Previous work on mammals found that protamines, used for packaging DNA into sperm heads, are expressed from the haploid genome after meiosis. Although it has been shown that protamines are also expressed in the insect D. melanogaster, and are expressed in diploid cells prior to meiosis [11], it has not been shown whether this expression occurs from a single allele, as in mammals, or if both alleles are expressed. Additionally, diploid expression has yet to be confirmed in other species of Drosophila. Here, we created transgenic hybrid flies that can produce protamines tagged by two fluorophores (GFP and RFP) from the diploid genome, but only one fluorophore (GFP or RFP) from the haploid genome. This allows us to determine if protamines are expressed during the haploid or diploid phase of the developing sperm, and if they are expressed in diploid cells, whether their expression derives from a single allele or both alleles.

To ensure the dual fluorescence from RFP and GFP in the transgenic hybrids is not a product of autofluorescence, male flies with only one transgene were dissected and sperm were scored for both red and green fluorescence (Figures 1(a)1(l)). Transgenic flies possessing either RFP- or GFP-tagged protamines in D. simulans (Figures 1(a)1(f)), as well as D. mauritiana (Figures 1(g)1(l)), exhibited only one signal (Figures 1(c), 1(f), 1(i), 1(l)). Male transgenic hybrids possessing both the GFP and RFP transgenes had sperm that fluoresced both green and red in D. simulans (Figures 2(a)2(f)) and D. mauritiana (Figures 2(g)2(l)). Signal from RFP- and GFP-tagged protamines could be seen without adjustments; however, contrast and brightness levels were adjusted to enhance visualization of the weaker RFP fluorophore. Although it was not possible to determine at which cellular stage protamines are expressed, since transcription of the fluorophore labelled protein may occur at an earlier stage than translation, we can definitively say that two fluorophores are present in each sperm head, and thus expression must occur within a diploid cell. Therefore, this provides concrete evidence that protamine expression, at least in the melanogaster subgroup of Drosophila, occurs at the diploid phase from both alleles, rather than in the haploid phase from a single allele, as observed in mammals [1517].

The results from this study, in addition to previous studies [11, 1517], raise some interesting questions: are there benefits between haploid versus diploid expression of protamines? Why is there a temporal difference in protamine expression between Drosophila and other organisms, where protamine expression has been characterized? Perhaps the answer lies in the sharing of haploid-expressed transcripts between connected sperm heads. In mammals, protamine transcripts are shared though cytoplasmic bridges connecting the nonindividualized sperm after meiosis are complete [18]. Even though each protamine is only transcribed from the haploid genome, the individual sperm has access to the transcripts from the diploid genome due to these cytoplasmic bridges.
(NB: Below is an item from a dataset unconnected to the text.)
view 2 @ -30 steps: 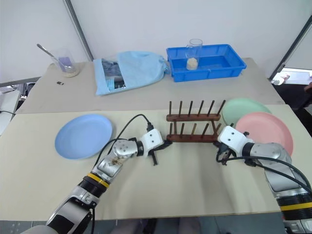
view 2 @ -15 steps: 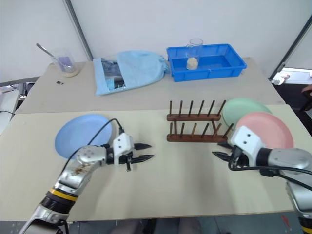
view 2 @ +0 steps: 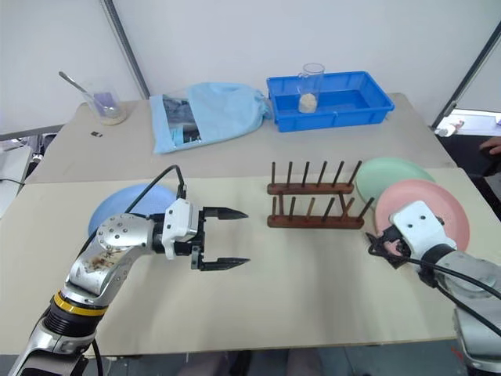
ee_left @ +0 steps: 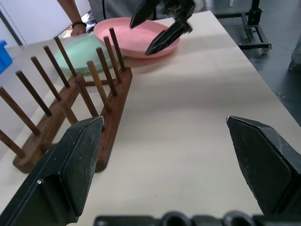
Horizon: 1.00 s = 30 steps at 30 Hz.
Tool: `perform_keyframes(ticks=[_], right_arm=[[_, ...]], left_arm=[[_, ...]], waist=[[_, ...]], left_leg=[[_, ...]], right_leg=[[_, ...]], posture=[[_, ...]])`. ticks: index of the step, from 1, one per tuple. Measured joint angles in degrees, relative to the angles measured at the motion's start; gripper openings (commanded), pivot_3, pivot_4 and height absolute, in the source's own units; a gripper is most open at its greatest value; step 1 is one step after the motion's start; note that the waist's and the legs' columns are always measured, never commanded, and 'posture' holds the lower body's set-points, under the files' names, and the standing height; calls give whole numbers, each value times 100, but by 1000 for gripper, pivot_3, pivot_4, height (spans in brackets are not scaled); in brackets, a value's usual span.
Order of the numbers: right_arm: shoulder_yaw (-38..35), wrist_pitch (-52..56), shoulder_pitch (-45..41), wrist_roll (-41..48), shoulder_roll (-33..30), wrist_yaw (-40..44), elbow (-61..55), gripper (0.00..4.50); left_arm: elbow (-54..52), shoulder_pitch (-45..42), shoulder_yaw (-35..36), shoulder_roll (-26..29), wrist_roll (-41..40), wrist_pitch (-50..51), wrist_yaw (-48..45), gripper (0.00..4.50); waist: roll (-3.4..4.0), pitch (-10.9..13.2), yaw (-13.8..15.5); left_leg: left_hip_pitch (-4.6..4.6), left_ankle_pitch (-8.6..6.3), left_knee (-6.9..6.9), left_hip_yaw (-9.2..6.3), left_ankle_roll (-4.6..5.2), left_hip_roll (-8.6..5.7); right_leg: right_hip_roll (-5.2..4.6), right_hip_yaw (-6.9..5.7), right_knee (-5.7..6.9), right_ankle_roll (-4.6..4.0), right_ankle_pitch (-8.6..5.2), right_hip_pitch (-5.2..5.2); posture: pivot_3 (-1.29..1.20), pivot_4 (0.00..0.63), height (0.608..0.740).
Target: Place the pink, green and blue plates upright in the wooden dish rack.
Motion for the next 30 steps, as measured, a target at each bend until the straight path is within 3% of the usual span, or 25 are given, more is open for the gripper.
perform_keyframes(ticks=[5, 10, 18, 25, 30], right_arm=[[364, 176, -34, -276, 227, -367, 217, 4359], [363, 634, -275, -309, 344, -581, 287, 2878], [308, 1264, -272, -253, 450, -637, -90, 84], [-173, 2134, -145, -79, 462, -594, -1065, 20], [-697, 2766, -157, 89, 48, -295, -1973, 20]], left_arm=[[373, -113, -157, -206, 139, -331, -23, 4500], [440, -242, -162, -299, 32, -419, -136, 4500], [357, -242, -162, -253, -247, -205, -425, 4500], [343, -253, -128, -202, -399, -61, -444, 4500], [352, -308, -63, -151, -463, 50, -425, 4500]], waist=[[0, 0, -3], [0, 0, -17], [0, 0, -14], [0, 0, -9], [0, 0, -13]], left_leg=[[-2, 5, 0, 0, 10, -1], [-1, 5, -3, 0, 10, 0], [-2, 5, -3, 0, 12, 0], [-4, 4, -4, 0, 12, 1], [-6, 3, -2, 0, 13, 0]], right_leg=[[1, 0, -11, 0, 0, 2], [2, 0, -9, 0, 0, 1], [3, 0, -10, 0, 0, 1], [3, -1, -9, 0, 0, -3], [2, -2, -14, 2, 1, -1]], posture=[[0, 150, 740], [0, 150, 740], [0, 150, 740], [0, 150, 740], [0, 150, 740]])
It is possible that nonindividualized sperm heads are not equally sharing postmeiotic transcripts, so it is unclear what the degree of access to both protamines truly is within each sperm head [19]. If sharing is indeed unequal, subtle differences in sperm head packaging may exist between individualized sperm heads due to differences in the protamine allele that is present in each sperm’s haploid genome. This could have a profound effect on the sperm’s fertilization success and the individual’s overall fitness [20], resulting in strong purifying selection on protamine alleles. In contrast, organisms with protamine expression prior to meiosis from the diploid genome will ensure equal protamine transcripts across all sperm heads, and thus individual protamine alleles may have a lesser impact on sperm function. This would prove to be especially important for species that are polygamous and undergo sperm competition within the reproductive tract [21, 22].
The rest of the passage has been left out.